------ Data
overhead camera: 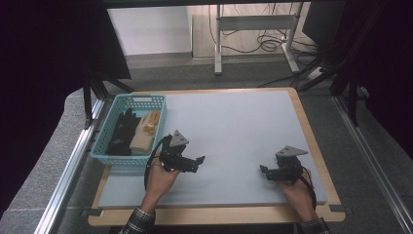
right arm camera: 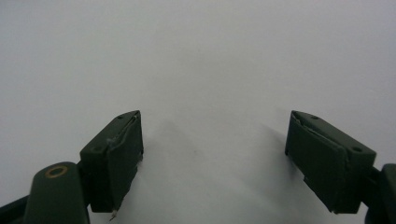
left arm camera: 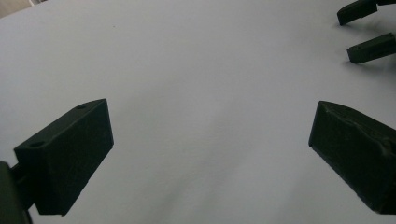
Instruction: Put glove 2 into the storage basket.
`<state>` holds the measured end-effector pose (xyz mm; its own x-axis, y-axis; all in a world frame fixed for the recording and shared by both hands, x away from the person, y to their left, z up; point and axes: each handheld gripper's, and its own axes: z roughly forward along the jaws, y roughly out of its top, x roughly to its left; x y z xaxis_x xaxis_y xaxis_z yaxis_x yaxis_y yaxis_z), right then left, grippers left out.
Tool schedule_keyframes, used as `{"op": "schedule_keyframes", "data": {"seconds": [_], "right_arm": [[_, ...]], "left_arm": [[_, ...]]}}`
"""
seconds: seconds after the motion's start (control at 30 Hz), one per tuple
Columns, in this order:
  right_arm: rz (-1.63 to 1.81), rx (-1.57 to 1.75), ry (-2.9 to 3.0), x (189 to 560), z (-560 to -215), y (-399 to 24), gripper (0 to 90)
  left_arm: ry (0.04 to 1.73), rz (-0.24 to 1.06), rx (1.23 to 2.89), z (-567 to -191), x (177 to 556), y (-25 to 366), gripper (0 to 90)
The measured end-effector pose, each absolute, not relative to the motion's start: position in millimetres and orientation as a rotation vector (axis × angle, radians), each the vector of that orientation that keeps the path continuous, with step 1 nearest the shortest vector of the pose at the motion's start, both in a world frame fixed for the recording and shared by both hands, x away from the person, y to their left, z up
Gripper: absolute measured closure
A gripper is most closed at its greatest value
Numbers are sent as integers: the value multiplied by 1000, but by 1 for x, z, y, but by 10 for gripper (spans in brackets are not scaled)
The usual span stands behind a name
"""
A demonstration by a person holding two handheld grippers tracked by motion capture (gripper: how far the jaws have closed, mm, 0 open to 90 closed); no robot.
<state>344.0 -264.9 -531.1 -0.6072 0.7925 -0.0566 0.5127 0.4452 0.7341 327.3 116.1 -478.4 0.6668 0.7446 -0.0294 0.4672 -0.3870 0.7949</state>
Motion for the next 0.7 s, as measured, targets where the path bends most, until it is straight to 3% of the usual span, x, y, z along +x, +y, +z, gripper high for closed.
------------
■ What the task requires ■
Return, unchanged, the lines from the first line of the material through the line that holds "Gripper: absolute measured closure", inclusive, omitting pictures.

■ Result below ■
overhead camera: 
right arm camera: 
left arm camera: 
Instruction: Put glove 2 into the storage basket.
`<state>` holds the measured end-effector pose (xyz mm; its own x-axis, y-axis; all in a world frame fixed for the recording and shared by both hands, x away from the person, y to their left, z up; point and axes: each handheld gripper's, and its own axes: z roughly forward along the jaws, y roughly out of its top, x roughly to its left; x y z xaxis_x xaxis_y xaxis_z yaxis_x yaxis_y yaxis_z), right then left, grippers left out.
Tool schedule_keyframes, used as `{"op": "schedule_keyframes", "data": {"seconds": [_], "right_arm": [[_, ...]], "left_arm": [[_, ...]]}}`
"""
seconds: seconds after the motion's start (control at 30 Hz), one per tuple
Columns, in this order:
  right_arm: rz (-1.63 to 1.81), rx (-1.57 to 1.75), ry (-2.9 to 3.0), x (189 to 560), z (-560 to -215), y (-399 to 24), gripper (0 to 90)
  left_arm: ry (0.04 to 1.73), rz (-0.24 to 1.06), rx (1.23 to 2.89), z (-567 to -191), x (177 to 556), y (-25 to 366), gripper (0 to 90)
The measured end-effector pose, each absolute, not relative to the motion's start: position in millimetres and orientation as a rotation vector (axis × angle, radians), each the vector of that orientation that keeps the path continuous, with step 1 nearest the shortest vector of the pose at the motion's start, both in a world frame fixed for the recording and shared by both hands, x away from the person, y to their left, z up
Gripper: absolute measured closure

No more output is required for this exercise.